Oggi ho rivendicato ed esercitato un diritto, il diritto di indignarmi davanti all'ignoranza, alla mancanza di merito, all'insolenza.
Dicono che i soggetti più pericolosi con i quali avere a che fare siano gli stupidi. Loro rappresentano sì una gran perdita di tempo e, talvolta, di occasioni, ma uno stupido buono, un sempliciotto, si lascia indirizzare ed è capace di darti tanto, che poi magari è poco secondo certi parametri, ma diventa tanto in relazione con il suo modo d'essere e le sue capacità.
Non è dunque alla stupidità, che mi sono indignata.
Poi è arrivato un certo modo meschino, di confondere i presenti per coprire le proprie mancanze.
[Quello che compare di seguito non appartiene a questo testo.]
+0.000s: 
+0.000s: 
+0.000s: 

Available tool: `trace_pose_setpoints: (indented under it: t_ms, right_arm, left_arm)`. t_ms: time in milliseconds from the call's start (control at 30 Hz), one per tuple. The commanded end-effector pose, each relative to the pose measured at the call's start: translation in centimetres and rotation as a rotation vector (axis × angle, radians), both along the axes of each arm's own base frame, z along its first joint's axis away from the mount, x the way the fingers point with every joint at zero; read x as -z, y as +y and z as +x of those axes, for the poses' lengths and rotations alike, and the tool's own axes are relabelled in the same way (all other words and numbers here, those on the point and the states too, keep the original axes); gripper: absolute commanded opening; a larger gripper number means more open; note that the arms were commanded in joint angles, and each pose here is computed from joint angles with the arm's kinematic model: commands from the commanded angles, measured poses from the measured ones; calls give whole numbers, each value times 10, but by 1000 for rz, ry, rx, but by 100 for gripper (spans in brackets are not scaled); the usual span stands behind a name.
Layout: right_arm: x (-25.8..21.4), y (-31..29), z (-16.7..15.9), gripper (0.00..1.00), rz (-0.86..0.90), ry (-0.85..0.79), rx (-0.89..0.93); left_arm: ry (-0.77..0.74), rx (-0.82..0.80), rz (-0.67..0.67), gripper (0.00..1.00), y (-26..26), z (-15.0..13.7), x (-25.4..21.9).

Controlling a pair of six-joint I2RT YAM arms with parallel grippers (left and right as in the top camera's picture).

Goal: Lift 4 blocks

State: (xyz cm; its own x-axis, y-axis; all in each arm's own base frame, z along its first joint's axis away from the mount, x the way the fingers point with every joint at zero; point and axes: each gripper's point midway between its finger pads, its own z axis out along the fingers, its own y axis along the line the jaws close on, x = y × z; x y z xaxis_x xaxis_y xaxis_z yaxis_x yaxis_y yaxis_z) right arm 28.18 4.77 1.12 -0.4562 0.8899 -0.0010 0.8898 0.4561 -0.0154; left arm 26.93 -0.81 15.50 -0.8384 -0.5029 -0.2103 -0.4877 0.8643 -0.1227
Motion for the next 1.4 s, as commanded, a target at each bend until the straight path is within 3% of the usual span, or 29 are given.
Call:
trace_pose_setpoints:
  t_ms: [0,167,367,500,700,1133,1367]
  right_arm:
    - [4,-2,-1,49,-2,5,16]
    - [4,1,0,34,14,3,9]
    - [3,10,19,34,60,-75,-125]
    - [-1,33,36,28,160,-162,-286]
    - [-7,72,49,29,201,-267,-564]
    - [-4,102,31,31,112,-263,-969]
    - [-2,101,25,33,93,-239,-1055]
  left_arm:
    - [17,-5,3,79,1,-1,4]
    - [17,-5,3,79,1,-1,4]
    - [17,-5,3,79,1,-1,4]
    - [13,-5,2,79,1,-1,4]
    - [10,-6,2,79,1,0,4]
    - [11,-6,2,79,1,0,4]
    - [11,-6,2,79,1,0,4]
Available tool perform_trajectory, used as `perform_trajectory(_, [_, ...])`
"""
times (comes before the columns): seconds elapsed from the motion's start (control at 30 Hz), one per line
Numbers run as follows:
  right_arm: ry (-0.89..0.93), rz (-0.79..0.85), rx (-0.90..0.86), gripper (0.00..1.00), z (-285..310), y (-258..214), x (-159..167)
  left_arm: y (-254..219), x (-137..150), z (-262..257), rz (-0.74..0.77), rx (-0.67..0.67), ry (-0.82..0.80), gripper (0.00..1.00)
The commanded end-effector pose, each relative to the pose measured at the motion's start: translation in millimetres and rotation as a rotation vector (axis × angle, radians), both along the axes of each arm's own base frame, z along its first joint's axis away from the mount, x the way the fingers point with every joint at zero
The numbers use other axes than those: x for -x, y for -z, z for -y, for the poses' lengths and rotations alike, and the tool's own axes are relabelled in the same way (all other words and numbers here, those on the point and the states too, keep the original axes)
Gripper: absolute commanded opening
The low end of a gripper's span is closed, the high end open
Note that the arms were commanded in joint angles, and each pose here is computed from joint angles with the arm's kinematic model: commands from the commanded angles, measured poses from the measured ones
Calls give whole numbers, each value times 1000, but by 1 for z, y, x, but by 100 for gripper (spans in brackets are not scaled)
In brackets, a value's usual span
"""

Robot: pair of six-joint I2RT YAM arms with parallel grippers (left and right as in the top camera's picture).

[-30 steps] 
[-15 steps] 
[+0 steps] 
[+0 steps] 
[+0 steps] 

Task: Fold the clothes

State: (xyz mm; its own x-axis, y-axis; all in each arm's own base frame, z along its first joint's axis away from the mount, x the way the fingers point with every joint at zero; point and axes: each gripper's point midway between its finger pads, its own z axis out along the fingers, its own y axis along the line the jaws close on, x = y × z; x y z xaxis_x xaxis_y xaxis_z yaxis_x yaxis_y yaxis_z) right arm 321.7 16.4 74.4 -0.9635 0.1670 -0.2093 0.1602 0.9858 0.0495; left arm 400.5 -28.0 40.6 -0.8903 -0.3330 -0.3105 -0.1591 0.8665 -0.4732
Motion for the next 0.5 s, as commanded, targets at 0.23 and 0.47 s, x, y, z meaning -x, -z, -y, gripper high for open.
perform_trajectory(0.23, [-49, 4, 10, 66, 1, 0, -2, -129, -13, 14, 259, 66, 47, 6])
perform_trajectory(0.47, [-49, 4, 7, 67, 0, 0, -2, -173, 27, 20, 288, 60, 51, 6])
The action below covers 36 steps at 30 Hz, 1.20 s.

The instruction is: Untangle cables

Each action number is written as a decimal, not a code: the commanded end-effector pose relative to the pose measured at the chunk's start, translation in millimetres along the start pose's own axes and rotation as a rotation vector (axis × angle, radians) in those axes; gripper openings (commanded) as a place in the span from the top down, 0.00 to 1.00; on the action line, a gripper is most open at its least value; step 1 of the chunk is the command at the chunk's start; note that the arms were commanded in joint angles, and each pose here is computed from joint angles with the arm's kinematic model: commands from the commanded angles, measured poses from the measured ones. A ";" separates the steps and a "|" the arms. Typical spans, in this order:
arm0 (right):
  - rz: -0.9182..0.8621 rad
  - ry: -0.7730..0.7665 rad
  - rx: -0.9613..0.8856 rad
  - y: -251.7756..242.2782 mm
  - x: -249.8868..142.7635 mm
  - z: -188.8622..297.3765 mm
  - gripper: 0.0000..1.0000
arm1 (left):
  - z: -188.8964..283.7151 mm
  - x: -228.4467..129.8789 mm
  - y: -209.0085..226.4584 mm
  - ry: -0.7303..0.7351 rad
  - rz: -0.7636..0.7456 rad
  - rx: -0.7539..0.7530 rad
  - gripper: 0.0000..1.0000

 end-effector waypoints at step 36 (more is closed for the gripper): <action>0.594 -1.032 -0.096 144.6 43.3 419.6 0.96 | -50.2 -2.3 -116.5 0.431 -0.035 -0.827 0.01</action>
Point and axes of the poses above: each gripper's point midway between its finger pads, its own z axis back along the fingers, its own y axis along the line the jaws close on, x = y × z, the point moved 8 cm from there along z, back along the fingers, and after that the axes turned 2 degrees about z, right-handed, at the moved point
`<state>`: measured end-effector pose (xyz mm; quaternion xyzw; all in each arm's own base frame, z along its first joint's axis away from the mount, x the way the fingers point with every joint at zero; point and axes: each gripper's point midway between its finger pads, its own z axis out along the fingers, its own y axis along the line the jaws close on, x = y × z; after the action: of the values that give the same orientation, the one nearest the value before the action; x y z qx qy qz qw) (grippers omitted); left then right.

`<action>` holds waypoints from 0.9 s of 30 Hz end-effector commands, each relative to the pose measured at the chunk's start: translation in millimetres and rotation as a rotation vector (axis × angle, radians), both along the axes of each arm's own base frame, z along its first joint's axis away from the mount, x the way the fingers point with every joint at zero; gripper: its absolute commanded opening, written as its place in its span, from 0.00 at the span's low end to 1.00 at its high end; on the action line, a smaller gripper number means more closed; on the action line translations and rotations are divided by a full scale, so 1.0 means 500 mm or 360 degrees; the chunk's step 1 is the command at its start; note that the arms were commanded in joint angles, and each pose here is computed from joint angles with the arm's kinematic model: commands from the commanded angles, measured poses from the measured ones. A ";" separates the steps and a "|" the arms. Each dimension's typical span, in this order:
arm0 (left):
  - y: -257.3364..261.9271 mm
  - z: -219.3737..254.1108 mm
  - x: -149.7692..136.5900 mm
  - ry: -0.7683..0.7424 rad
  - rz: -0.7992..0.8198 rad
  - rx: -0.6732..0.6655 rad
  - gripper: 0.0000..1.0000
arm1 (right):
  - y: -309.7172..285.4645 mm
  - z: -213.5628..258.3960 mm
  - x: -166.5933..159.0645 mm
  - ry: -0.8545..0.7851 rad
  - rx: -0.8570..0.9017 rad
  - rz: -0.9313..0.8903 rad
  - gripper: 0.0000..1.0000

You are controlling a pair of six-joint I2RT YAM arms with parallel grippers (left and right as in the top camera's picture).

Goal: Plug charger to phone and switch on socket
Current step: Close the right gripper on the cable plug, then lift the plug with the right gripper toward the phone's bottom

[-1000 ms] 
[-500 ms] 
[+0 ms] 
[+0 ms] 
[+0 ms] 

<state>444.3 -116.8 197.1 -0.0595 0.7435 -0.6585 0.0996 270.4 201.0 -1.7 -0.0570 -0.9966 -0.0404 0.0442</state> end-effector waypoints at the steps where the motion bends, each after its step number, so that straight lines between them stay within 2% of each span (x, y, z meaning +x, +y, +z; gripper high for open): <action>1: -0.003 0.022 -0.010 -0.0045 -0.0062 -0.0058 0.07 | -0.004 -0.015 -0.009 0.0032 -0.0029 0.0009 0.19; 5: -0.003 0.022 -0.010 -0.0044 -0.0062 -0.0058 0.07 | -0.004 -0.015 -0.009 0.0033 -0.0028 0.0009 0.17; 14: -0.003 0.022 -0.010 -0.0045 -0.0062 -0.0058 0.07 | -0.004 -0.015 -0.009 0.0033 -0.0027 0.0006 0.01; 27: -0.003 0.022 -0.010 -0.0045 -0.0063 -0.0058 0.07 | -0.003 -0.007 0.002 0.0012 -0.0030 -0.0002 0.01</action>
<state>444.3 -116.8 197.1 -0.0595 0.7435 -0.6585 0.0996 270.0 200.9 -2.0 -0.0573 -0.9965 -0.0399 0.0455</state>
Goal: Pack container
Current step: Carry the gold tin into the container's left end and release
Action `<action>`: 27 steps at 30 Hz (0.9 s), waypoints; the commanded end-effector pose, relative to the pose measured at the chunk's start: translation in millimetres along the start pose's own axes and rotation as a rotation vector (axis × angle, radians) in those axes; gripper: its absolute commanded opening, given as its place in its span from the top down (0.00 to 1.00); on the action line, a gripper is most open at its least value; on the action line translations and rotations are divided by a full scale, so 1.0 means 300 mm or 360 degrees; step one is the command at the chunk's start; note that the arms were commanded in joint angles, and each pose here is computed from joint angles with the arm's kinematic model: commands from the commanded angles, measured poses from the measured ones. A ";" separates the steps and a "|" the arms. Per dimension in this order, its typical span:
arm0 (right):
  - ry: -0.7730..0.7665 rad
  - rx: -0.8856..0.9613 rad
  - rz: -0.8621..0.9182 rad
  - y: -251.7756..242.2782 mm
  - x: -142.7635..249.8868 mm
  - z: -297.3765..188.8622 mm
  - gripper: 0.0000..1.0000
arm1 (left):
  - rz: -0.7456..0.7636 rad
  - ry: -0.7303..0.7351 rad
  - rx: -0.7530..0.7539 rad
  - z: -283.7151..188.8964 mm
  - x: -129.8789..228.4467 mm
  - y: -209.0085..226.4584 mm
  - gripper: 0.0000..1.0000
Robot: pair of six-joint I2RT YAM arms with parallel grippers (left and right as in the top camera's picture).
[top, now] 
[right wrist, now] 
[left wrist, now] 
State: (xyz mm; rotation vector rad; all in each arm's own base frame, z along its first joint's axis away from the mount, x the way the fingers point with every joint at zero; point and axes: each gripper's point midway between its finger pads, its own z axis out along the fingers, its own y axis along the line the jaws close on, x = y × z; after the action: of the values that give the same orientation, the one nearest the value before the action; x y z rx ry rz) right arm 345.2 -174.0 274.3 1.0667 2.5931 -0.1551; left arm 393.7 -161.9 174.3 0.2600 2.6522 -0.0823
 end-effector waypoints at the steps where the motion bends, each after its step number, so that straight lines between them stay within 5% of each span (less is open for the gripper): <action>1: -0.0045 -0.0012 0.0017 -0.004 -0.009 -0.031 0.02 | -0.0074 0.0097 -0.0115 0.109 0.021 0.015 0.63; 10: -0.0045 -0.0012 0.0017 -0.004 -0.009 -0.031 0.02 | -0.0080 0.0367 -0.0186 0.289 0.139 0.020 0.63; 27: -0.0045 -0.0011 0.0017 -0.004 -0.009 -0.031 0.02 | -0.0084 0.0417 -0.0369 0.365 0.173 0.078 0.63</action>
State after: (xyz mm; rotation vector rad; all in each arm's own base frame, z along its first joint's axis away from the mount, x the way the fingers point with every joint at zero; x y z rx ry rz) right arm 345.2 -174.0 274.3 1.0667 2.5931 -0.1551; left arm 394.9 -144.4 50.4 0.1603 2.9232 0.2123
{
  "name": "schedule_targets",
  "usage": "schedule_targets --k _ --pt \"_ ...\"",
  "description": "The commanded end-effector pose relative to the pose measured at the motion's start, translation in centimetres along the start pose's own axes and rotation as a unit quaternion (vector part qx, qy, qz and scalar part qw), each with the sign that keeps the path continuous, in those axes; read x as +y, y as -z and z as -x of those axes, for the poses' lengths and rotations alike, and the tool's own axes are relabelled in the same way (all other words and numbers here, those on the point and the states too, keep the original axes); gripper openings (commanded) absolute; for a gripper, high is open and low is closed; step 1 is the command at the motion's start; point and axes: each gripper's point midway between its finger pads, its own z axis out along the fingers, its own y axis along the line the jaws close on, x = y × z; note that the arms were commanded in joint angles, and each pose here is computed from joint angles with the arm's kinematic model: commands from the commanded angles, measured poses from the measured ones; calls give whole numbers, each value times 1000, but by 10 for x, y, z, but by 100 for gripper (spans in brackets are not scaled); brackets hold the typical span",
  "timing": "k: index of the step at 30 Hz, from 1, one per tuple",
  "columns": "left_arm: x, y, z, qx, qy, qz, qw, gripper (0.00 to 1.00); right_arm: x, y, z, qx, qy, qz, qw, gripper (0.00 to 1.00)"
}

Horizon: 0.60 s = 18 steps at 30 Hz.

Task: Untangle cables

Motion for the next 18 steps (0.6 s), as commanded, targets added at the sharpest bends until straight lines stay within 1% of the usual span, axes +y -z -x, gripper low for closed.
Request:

Questo modo di fare, di ingarbugliare le discussioni, di mimetizzarsi senza la bellezza del camaleonte e privo di un'astuzia intelligente, purtroppo, è sempre più diffuso in qualunque ambito delle nostre vite, delle nostre giornate: vedi amanti che non hanno il coraggio di lasciarsi con schiettezza e inventano scuse qualsiasi, vedi negozianti che ti dicono che ti sta benissimo quel vestito che ti fa sembrare informe, vedi consulenti che tirano per le lunghe favoleggiando su difficoltà che solo loro possono risolvere, e allora contestualizzi la meschinità.
Alla meschinità ho cominciato ad indignarmi, ma in maniera contenuta.
C'è stato poi un delirio di parole vuote, di pressapochismo, di difese indifendibili, di unghie che si aggrappano allo specchio e di specchi che non hanno nulla da riflettere. C'è stata la tracotanza, al giorno d'oggi poco citata ma molto praticata, ci sono state accuse false contro assenti che non avevano parole; c'è stato un innalzamento di toni e una presa di confidenza che nessuno aveva mai dato, c'è stata cattiveria, quella cattiveria figlia della piccolezza, la cattiveria più infima.
Tutte insieme sono arrivate, con la cattiveria, anche l'ignoranza, che subito ha tolto il velo alla mancanza di merito, e l'insolenza, che voleva rimettere a posto quel velo ma aveva mano troppo poco delicata per riuscirci.
Alla cattiveria, all'ignoranza e all'insolenza non ho resistito.
Non ho resistito e mentre argomentavo, rispondevo, illustravo con dati certi e verificabili, ho preso coscienza che stavo parlando con la mancanza di merito, quella che fa dire qualunque stupidaggine, qualunque meschinità, qualunque cattiveria come se nulla fosse, perchè tanto non ci si è mai preoccupati di riflettere, pensare, valutare.
E alla mancanza di merito sono esplosa.
Ho alzato la voce, mi sono alterata, ho usato parole pesanti, ho sbagliato, ma la mancanza di merito, e la sua legittimazione, no, non ho più la pazienza di accettarle.
Credo non sia servito a niente, se non ad illudermi di aver dato un contributo ai diritti dei giovani lavoratori che provano a mettersi in gioco, a rischiare, che investono nella propria formazione e rispettano il proprio lavoro e quello altrui, che magari leggendo questo post troveranno il coraggio o la leggerezza necessari per pretendere rispetto e competenza dalle persone con cui lavorano.